§ What needs to be done
Return every line of the entries that includes the word "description".
__________
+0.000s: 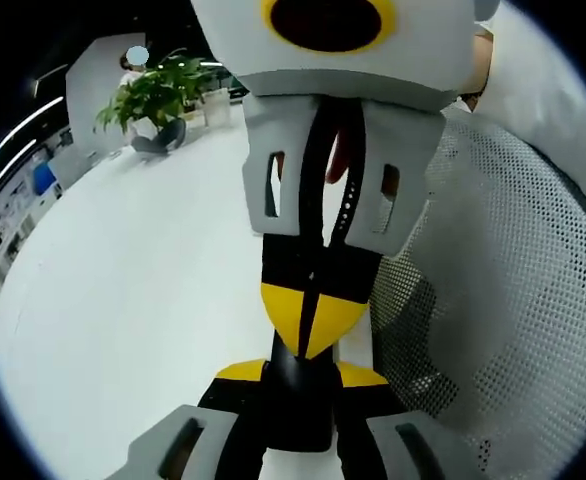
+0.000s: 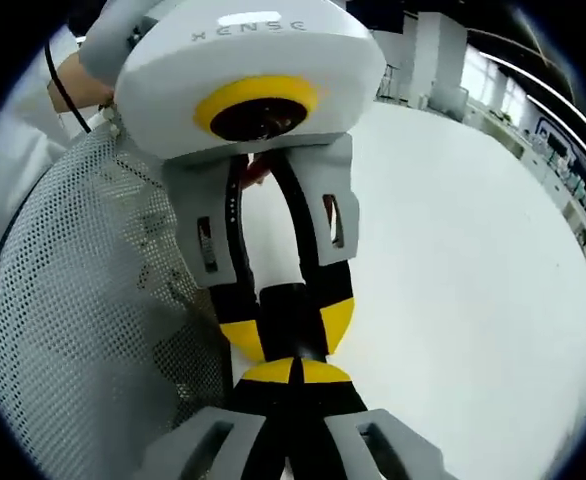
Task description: Press the specified remote control buttons in sequence, fully releasing each button before pressing the next.
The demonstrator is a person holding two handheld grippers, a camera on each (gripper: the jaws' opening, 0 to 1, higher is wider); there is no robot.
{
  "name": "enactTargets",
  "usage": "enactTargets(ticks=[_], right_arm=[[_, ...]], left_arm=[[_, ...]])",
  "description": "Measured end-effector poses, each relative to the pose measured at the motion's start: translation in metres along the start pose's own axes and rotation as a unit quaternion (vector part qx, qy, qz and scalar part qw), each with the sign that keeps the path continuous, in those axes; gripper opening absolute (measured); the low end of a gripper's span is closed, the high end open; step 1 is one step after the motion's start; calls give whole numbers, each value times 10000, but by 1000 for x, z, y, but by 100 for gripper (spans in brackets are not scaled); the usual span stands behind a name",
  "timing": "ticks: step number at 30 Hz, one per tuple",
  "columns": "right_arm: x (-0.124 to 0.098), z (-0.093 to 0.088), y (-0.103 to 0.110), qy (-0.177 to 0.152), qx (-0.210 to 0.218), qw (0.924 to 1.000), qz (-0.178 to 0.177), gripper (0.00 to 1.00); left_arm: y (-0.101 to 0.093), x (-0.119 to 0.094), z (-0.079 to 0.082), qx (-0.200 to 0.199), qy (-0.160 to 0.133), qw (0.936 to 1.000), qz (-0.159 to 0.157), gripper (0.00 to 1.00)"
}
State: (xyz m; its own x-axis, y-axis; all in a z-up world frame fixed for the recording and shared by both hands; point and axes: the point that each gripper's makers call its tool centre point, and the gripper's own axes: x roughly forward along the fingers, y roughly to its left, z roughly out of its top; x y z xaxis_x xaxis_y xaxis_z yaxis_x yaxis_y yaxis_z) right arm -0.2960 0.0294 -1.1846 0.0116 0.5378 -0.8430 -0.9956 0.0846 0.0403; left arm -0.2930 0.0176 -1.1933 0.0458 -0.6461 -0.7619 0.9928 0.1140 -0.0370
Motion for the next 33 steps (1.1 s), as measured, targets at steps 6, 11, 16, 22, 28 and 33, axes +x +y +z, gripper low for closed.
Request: enactTargets(ticks=[6,11,16,22,28,33], right_arm=[[-1,-1,1,-170,-77,9998,-64,0],[-2,-1,0,-304,-22,9995,-5,0],[-8,-9,-4,-533,603,9967,-131,8],[-18,-29,-12,-452,773,9956,-281,26],[-17,-39,-19,-325,777,9957,-391,36],[-9,-35,-17,-321,662,9969,-280,38]], left_arm=[[0,0,0,38,98,9999,1,23],[0,1,0,-22,132,9999,60,23],[0,0,0,-44,110,9999,121,23],[0,1,-1,-42,235,9996,172,23],[1,0,-1,-67,149,9997,184,23],[1,-1,-1,-161,-29,9997,180,24]])
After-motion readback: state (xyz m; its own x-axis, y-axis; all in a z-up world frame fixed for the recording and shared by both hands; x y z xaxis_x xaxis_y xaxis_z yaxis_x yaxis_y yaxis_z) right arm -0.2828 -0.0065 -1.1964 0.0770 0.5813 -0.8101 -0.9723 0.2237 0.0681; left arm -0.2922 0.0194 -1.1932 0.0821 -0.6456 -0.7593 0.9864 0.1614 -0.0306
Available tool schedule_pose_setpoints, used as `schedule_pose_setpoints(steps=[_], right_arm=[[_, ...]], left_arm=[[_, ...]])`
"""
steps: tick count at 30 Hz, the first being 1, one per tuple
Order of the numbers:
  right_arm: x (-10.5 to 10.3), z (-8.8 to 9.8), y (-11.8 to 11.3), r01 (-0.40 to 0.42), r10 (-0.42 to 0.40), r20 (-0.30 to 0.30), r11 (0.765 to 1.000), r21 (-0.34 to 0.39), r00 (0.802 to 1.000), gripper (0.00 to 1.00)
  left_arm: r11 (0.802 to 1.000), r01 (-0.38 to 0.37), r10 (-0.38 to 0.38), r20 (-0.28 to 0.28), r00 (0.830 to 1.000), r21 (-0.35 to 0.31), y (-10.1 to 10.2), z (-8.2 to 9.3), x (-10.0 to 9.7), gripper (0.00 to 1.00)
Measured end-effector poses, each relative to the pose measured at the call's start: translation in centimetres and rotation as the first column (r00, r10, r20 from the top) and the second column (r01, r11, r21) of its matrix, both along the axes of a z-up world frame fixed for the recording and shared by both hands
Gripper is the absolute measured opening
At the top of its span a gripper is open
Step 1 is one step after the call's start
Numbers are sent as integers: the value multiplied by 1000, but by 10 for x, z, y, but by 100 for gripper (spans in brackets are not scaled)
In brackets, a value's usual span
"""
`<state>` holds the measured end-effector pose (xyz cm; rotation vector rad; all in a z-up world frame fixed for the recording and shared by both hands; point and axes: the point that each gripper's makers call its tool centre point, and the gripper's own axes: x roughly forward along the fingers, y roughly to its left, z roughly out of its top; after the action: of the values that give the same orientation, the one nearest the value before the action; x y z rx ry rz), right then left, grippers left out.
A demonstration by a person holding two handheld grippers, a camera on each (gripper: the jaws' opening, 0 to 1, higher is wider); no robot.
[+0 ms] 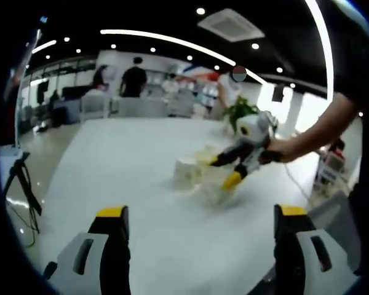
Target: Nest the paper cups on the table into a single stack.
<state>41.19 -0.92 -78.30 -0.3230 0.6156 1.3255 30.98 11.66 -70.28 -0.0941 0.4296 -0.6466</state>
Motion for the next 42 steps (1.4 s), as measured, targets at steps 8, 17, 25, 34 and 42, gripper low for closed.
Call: schedule_pose_setpoints(steps=[8, 17, 25, 34, 42], right_arm=[[-3, -1, 0, 0, 0, 9, 1000, -7, 1000, 47], [-3, 3, 1, 0, 0, 15, 1000, -4, 1000, 46], [-3, 15, 3, 13, -13, 25, 1000, 16, 1000, 46], [-7, 31, 2, 26, -28, 48, 998, 49, 998, 45], [-15, 45, -1, 42, -46, 56, 996, 84, 997, 44]], left_arm=[[1000, -2, 2, -15, 1000, 1, 2, -4, -6, 98], [1000, 0, 0, -6, 1000, -5, 2, -3, -5, 97], [1000, 5, -5, 2, 1000, -10, 1, 0, -4, 96], [1000, 22, -22, 14, 1000, -8, -4, 8, -6, 96], [999, 32, -31, 25, 999, -19, -8, 13, -8, 95]])
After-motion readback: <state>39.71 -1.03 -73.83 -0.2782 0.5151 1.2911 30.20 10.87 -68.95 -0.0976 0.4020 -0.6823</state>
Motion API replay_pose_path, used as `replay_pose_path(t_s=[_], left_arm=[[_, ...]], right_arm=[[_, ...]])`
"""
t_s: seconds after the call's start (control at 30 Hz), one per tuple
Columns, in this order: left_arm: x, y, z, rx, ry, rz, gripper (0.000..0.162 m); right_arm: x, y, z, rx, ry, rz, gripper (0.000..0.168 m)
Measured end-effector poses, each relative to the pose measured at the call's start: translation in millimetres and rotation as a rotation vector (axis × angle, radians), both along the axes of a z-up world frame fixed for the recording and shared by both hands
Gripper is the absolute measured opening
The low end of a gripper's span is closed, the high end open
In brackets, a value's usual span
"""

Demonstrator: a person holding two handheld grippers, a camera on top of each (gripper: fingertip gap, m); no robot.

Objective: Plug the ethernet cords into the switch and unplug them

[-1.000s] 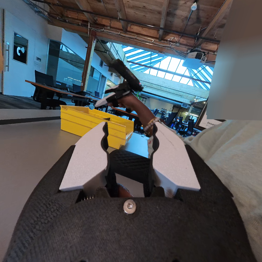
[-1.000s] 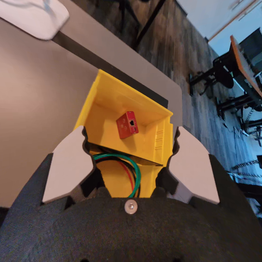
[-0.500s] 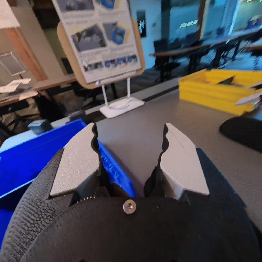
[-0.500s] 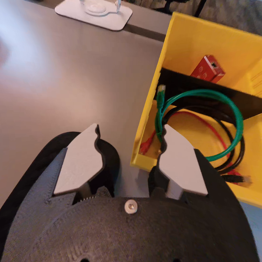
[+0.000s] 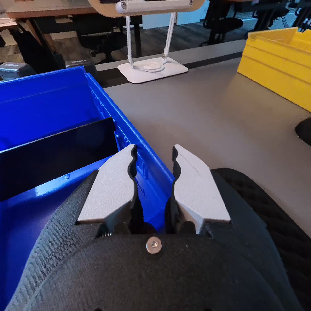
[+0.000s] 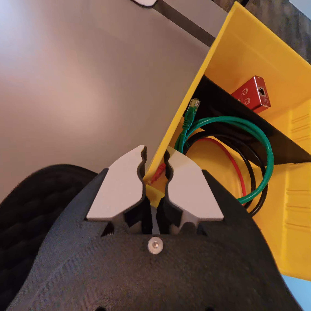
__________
§ Response box
Task description: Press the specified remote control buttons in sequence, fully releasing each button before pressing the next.
  "description": "Measured end-effector poses, each relative to the pose measured at the motion's start: translation in metres along the start pose's own axes and rotation as a unit quaternion (vector part qx, qy, qz and scalar part qw), each with the sign that keeps the path continuous, in those axes; gripper opening absolute (measured); the low end of a gripper's span is closed, the high end open; step 1 is one step after the motion's start; calls give whole numbers, each value times 10000, but by 1000 for x, z, y, but by 100 for gripper (spans in brackets are not scaled); the usual span stands behind a name",

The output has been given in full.